Creatine appears to be relatively safe. No significant side effects have been found with the regimen of several days of a high dosage followed by six weeks of a lower dosage. A study of one hundred football players found no adverse consequences during ten months to five years of creatine supplementation. However, medical professionals recommend that teens refrain from regularly using the supplement because studies had not determined the potential effect of creatine supplementation on development and it had often been observationally found that young adults do not follow dosage guidance as well. Contrary to early reports, creatine does not appear to adversely affect the body’s ability to exercise under hot conditions and might even be beneficial. The International Society of Sports Nutrition in the 2020s found no scientific evidence that using creatine causes any harmful effects on healthy individuals.

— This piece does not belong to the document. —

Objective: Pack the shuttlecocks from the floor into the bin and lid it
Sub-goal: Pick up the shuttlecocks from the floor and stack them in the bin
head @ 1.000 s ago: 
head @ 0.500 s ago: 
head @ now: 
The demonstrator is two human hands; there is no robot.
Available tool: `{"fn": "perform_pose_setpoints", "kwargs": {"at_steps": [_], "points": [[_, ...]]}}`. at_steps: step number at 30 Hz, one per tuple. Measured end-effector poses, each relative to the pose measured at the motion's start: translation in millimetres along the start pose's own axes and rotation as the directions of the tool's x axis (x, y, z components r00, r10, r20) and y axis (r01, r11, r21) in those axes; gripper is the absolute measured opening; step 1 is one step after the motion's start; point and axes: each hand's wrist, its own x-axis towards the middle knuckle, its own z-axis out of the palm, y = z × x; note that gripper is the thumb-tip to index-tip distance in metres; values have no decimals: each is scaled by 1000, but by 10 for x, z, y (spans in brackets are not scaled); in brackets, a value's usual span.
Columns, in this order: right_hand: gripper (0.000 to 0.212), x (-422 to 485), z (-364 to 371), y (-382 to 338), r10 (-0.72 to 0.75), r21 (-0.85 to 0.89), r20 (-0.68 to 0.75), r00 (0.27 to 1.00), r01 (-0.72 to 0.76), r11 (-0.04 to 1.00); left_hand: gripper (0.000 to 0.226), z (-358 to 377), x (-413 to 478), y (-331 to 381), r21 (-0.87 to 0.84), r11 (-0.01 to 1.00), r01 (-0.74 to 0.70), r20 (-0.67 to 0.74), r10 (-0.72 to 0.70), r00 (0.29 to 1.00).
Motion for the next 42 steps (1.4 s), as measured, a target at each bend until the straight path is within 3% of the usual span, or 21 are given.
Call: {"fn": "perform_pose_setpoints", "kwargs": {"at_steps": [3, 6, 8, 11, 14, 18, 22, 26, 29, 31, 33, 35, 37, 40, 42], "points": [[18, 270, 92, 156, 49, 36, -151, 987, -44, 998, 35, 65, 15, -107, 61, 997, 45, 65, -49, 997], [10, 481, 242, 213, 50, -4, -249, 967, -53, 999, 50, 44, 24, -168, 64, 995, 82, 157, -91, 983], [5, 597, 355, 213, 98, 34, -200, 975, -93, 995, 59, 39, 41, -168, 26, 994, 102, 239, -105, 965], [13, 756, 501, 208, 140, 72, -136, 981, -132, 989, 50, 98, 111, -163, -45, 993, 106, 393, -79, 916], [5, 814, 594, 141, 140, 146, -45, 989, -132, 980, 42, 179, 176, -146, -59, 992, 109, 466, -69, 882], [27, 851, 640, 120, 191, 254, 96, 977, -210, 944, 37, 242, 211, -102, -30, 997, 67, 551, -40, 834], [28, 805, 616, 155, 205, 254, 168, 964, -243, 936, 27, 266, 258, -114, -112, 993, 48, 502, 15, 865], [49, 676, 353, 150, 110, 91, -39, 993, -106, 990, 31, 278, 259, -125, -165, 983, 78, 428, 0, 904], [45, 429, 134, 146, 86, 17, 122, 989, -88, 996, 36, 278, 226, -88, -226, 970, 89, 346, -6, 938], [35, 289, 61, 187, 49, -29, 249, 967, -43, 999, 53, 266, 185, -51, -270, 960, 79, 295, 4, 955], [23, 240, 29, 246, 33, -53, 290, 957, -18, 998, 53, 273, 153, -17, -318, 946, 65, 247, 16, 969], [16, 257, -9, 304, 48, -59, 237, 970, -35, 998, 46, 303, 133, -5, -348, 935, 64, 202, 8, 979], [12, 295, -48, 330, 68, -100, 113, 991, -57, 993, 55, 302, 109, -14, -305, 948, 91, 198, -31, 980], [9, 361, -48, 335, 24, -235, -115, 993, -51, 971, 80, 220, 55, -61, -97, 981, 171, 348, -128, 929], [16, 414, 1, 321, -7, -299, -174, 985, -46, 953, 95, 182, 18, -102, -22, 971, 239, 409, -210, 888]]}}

Dividing the dose may help avoid gastrointestinal side effects (diarrhea, stomach upset, and belching). In one study of fifty-nine male soccer players, administering two separate 5 g doses was associated with less diarrhea than a single 10 g dose.

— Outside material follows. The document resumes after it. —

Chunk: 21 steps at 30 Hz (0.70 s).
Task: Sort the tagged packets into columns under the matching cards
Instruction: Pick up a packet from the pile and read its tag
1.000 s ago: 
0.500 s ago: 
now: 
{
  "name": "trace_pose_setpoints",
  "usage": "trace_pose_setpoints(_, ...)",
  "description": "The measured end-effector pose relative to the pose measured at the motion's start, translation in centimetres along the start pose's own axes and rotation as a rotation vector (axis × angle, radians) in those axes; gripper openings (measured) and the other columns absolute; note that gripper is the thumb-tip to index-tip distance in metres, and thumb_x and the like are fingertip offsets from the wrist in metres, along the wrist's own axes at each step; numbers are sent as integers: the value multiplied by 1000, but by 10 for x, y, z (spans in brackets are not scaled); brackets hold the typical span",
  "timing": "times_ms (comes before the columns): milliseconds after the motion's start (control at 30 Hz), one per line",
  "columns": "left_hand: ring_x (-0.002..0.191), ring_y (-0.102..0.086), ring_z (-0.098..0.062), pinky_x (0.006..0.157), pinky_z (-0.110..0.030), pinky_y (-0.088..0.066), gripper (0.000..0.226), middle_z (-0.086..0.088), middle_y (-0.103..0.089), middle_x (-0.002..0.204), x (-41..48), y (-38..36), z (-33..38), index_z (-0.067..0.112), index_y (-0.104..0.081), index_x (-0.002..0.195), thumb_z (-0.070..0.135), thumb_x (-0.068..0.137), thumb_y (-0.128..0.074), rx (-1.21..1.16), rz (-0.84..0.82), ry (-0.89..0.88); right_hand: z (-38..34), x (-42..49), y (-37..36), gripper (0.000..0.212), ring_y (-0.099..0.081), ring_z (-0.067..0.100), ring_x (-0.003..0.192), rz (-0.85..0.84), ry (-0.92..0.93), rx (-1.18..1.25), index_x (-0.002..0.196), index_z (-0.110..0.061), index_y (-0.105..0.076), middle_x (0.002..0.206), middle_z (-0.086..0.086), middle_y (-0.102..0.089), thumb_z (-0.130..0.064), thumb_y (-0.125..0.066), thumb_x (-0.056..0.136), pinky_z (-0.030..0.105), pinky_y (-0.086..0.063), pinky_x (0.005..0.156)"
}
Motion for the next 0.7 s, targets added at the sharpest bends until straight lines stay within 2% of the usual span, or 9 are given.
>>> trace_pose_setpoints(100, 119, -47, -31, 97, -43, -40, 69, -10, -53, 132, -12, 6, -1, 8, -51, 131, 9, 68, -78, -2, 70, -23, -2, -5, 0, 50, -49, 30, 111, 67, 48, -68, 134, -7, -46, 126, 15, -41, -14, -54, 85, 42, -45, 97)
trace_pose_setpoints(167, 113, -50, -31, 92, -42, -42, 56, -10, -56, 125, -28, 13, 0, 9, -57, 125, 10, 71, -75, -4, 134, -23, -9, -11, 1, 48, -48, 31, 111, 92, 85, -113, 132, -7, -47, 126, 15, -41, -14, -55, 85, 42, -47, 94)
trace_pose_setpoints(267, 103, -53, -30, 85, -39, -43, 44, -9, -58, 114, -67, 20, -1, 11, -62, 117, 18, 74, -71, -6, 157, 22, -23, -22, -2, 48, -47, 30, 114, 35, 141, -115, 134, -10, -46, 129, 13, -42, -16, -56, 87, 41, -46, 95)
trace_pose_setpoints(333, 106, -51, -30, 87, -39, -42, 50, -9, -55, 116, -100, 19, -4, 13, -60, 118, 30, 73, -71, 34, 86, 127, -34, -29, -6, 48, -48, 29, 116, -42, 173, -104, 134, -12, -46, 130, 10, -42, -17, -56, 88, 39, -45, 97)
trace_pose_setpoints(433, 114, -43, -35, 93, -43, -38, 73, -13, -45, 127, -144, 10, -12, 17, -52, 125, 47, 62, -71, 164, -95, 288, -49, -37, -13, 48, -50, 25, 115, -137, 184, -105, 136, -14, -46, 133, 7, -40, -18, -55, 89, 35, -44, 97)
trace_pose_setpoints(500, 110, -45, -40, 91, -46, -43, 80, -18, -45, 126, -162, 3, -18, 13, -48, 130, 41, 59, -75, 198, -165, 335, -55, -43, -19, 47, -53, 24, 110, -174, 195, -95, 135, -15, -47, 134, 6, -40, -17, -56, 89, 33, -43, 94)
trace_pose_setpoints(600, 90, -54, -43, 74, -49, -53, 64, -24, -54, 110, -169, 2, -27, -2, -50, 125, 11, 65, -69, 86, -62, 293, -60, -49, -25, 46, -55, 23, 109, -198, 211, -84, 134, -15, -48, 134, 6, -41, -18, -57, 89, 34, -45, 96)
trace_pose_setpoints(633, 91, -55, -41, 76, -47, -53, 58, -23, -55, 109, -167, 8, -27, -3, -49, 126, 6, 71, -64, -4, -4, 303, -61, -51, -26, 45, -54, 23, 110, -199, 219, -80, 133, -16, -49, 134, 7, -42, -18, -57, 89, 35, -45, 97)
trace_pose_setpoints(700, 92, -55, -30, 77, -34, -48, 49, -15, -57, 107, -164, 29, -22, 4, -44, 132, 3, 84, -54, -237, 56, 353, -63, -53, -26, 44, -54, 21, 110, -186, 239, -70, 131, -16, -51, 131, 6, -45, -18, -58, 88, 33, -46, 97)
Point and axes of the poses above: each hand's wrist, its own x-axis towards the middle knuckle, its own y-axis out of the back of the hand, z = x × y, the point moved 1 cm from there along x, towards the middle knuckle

However, there are some potential concerns with creatine. Because it is metabolized by the kidneys, fears have been expressed that creatine supplements could cause kidney injury, and there are two worrisome case reports. However, evidence suggests that creatine is safe for people whose kidneys are healthy to begin with and who do not take excessive doses. Furthermore, a one-year double-blind study of 175 people with amyotrophic lateral sclerosis found that use of 10 g of creatine daily did not adversely affect kidney function. Nonetheless, prudence suggests that individuals with kidney disease, especially those on dialysis, or people with conditions that could increase the risk of developing kidney disease should avoid creatine supplements.

Another concern is that creatine is metabolized in the body to the toxic substance formaldehyde. However, it is not clear whether the amount of formaldehyde produced in this way will cause any harm. A small number of deaths have been reported in individuals taking creatine, but other causes were most likely responsible.

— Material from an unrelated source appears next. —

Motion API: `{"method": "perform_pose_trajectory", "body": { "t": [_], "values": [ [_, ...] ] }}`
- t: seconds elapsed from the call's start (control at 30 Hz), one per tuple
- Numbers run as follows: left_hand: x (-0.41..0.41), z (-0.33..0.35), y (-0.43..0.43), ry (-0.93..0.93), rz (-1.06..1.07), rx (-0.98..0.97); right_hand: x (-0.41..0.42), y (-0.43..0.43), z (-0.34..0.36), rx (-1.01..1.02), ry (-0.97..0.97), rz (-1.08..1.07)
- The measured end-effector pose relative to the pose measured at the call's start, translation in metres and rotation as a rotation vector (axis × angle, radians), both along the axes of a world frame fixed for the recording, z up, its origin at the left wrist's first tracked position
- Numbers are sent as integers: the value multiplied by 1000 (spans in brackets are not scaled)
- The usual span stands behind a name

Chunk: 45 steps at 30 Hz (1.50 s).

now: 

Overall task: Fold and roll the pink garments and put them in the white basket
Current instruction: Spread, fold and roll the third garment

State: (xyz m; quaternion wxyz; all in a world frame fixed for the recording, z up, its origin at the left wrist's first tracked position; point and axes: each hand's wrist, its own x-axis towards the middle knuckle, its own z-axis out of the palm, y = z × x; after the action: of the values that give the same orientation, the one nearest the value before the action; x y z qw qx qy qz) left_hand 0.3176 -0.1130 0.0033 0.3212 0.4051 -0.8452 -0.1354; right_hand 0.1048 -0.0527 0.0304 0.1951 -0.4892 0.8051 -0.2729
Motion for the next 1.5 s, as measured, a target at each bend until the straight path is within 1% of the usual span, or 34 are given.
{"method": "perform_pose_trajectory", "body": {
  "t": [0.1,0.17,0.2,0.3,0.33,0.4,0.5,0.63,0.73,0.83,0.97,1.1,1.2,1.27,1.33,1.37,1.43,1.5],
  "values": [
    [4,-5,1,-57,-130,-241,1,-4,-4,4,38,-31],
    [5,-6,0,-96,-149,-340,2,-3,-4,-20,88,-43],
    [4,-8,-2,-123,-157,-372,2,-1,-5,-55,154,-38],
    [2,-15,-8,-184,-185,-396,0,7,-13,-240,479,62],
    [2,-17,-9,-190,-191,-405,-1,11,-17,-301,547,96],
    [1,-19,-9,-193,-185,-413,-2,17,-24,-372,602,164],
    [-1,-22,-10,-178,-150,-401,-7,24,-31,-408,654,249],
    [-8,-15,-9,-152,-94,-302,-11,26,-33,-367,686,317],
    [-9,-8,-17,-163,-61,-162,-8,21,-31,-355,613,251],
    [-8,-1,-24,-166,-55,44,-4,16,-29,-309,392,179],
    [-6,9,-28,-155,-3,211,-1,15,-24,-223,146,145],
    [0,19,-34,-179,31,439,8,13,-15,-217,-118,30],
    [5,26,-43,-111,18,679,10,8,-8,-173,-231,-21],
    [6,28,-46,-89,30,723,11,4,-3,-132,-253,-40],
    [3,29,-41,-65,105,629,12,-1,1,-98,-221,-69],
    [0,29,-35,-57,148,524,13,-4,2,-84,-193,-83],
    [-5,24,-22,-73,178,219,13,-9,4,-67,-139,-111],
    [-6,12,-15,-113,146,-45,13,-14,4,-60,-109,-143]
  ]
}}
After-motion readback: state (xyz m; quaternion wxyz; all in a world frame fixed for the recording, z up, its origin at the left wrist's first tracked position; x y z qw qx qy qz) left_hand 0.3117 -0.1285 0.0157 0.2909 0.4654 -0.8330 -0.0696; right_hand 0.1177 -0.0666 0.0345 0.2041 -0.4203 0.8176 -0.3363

It has also been suggested that use of oral creatine would increase urine levels of the carcinogen N-nitrososarcosine, but this does not seem to be the case. A few reports suggest that creatine could, at times, cause heart arrhythmias. As with all supplements taken in very high doses, it is important to purchase a high-quality form of creatine because contaminants present even in very low concentrations could conceivably build up and cause problems.

According to MedlinePlus in 2024, creatine may worsen mania in people with a bipolar disorder. The online resource also noted that taking creatine with caffeine may worsen symptoms of Parkinson disease, and that there was insufficient information regarding whether pregnant or breastfeeding people could safely use creatine.